[Data below — start]

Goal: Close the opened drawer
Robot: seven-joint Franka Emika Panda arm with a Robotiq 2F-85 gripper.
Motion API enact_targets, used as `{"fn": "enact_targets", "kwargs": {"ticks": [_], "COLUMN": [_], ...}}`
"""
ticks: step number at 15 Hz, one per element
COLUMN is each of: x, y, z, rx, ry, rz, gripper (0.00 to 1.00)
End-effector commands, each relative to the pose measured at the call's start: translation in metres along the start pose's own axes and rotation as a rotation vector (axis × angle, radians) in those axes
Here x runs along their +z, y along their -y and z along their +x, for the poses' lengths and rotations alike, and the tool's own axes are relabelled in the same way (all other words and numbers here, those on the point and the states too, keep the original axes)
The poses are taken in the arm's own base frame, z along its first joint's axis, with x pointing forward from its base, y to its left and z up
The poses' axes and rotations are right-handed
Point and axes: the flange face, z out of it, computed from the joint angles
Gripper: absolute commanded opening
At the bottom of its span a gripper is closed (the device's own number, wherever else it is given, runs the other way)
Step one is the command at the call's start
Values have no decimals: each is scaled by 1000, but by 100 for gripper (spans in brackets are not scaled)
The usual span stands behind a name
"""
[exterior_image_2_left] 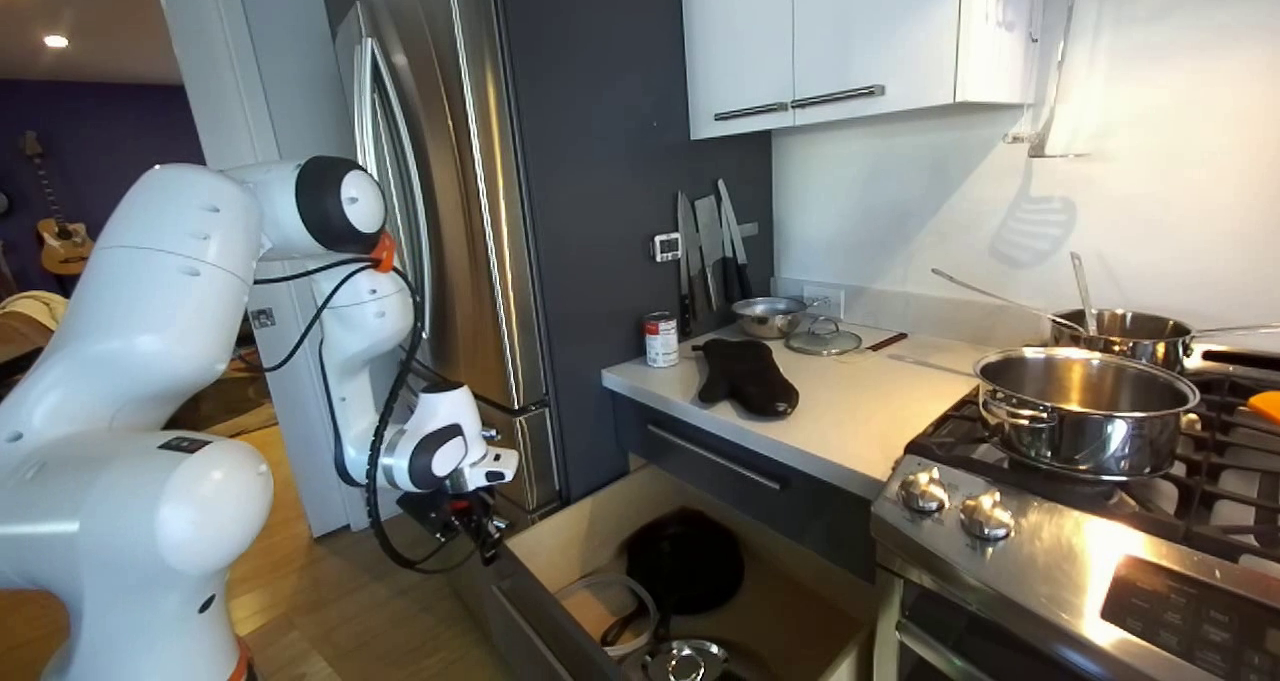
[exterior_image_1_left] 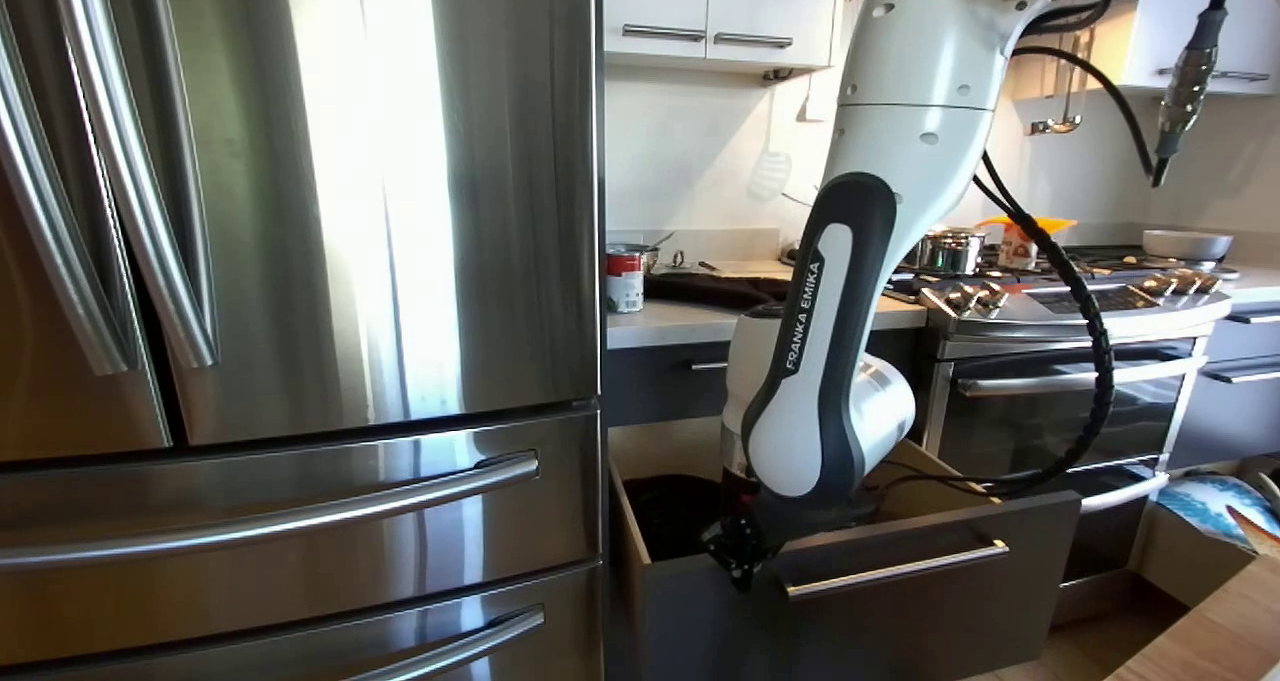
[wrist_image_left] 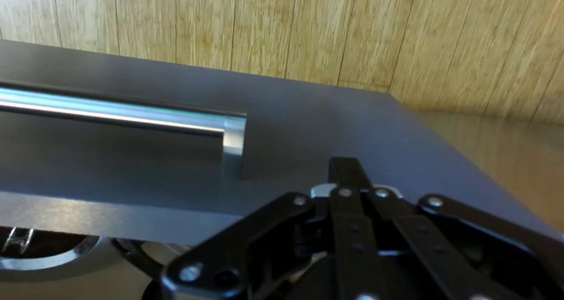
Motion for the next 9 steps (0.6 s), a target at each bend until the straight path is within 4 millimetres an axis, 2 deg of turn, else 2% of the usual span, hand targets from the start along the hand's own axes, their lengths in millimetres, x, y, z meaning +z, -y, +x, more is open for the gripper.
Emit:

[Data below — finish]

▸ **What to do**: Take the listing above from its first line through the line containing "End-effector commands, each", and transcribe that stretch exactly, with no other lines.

▸ **Result of the exercise**:
Goal: Close the opened drawer
Robot: seven-joint Franka Emika Panda arm with a Robotiq 2F-85 gripper.
Motion API enact_targets, used as `{"fn": "enact_targets", "kwargs": {"ticks": [_], "COLUMN": [_], ...}}`
"""
ticks: step number at 15 Hz, one per element
COLUMN is each of: x, y, z, rx, ry, rz, gripper (0.00 to 1.00)
End-effector commands, each relative to the pose measured at the call's start: translation in metres along the start pose's own axes and rotation as a rotation vector (axis × angle, radians) in those axes

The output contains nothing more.